=== PROVIDED RECORDS ===

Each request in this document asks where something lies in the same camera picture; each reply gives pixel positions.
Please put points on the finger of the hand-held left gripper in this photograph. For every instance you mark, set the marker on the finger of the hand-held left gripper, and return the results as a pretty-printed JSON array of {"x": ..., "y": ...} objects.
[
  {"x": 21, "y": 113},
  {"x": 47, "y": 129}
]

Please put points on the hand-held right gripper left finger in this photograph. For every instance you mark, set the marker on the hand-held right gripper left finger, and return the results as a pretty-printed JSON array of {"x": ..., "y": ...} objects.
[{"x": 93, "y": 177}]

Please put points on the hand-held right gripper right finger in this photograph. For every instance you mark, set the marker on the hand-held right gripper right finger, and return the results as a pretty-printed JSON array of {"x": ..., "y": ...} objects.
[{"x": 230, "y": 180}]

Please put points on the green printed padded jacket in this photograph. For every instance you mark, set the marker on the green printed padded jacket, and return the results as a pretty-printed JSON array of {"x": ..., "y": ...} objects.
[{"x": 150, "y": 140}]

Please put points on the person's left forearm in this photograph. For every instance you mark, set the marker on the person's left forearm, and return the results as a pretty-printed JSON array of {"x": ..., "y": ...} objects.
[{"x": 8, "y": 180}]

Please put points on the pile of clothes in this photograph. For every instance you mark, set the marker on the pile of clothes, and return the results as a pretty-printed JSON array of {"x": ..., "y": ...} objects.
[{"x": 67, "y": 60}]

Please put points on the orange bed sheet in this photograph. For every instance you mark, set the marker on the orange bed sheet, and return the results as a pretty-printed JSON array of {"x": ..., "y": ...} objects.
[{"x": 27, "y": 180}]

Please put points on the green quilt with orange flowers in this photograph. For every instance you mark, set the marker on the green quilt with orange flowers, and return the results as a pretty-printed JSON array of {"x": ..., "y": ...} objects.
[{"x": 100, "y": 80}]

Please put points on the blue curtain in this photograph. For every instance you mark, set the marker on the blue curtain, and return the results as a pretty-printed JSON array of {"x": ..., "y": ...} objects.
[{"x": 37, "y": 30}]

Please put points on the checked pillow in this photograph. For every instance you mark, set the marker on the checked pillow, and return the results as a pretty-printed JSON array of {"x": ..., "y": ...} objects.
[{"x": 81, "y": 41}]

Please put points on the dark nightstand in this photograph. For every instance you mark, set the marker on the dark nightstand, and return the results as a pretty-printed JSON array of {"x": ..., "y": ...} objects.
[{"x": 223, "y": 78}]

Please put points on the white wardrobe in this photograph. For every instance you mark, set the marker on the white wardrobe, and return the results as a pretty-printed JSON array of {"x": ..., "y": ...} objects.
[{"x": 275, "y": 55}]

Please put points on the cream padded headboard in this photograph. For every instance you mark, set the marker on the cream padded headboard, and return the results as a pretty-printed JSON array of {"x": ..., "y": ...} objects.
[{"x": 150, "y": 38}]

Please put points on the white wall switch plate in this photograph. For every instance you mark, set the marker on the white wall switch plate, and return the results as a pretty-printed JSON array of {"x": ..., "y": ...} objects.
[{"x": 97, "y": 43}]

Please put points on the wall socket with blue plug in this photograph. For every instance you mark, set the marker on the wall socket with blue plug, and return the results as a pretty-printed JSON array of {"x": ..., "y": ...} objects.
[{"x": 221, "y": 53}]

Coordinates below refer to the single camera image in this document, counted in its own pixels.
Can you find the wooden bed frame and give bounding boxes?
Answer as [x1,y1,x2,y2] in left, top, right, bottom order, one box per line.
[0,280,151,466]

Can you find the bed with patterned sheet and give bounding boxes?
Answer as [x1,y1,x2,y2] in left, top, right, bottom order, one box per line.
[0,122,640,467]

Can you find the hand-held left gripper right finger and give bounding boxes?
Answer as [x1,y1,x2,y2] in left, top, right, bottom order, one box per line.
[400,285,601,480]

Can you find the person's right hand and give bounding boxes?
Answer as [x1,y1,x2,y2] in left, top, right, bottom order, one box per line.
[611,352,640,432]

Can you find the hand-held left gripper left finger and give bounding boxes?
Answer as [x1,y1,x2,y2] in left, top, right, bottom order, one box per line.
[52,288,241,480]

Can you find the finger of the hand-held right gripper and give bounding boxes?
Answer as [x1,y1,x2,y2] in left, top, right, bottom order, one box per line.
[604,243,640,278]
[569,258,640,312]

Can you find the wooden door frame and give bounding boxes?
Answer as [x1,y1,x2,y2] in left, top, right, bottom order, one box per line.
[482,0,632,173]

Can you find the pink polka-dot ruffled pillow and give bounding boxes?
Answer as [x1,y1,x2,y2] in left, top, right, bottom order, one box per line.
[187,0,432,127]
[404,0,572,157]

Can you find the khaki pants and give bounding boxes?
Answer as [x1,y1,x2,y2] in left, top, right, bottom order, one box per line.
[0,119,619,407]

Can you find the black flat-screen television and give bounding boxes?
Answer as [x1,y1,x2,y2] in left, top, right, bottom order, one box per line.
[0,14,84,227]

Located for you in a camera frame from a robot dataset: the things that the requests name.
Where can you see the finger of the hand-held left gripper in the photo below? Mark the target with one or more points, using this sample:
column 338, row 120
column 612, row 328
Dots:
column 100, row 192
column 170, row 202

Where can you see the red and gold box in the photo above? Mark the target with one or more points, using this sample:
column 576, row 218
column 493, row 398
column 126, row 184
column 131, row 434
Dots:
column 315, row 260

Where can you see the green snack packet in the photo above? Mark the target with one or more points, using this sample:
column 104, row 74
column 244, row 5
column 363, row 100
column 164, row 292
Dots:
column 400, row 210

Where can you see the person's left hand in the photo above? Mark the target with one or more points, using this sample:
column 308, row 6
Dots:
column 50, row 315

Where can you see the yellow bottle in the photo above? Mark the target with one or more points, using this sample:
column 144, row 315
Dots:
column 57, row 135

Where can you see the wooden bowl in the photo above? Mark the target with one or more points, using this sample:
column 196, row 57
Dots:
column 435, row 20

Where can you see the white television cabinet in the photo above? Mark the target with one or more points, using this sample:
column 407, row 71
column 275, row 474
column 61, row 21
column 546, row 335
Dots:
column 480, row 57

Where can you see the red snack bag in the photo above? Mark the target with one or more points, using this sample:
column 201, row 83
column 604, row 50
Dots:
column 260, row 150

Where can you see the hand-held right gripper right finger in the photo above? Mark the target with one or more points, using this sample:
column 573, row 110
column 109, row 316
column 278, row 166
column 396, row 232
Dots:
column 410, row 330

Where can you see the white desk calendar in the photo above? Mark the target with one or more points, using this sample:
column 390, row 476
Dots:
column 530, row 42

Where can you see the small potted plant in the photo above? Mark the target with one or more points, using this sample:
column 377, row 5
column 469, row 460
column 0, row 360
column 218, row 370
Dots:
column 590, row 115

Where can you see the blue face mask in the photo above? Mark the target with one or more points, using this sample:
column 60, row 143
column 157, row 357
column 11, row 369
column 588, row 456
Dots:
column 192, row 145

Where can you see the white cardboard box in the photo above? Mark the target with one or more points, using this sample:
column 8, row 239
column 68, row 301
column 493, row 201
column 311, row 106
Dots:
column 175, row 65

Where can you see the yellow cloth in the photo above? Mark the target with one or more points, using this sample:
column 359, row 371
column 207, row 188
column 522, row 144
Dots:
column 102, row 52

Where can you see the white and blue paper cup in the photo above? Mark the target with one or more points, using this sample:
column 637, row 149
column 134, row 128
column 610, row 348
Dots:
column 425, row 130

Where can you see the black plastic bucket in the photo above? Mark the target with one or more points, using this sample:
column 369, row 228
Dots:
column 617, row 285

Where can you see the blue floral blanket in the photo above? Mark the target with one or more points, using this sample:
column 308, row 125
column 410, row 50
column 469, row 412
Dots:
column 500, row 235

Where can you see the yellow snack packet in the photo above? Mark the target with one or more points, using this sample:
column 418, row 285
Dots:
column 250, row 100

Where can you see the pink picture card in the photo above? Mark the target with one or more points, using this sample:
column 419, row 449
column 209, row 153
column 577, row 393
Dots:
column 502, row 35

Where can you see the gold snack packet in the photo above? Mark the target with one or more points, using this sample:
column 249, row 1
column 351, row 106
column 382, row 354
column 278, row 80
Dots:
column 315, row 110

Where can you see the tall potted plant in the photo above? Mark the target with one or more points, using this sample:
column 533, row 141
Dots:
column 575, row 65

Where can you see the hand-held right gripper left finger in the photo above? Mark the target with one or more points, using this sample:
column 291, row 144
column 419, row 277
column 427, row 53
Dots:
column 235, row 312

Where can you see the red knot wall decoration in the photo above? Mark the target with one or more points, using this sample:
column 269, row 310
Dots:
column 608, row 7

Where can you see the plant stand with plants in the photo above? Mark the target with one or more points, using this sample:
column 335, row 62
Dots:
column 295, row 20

===

TASK OBJECTIVE: Only the number should be given: the count of lines in the entries that contain the string "yellow".

RESPONSE BOX: 3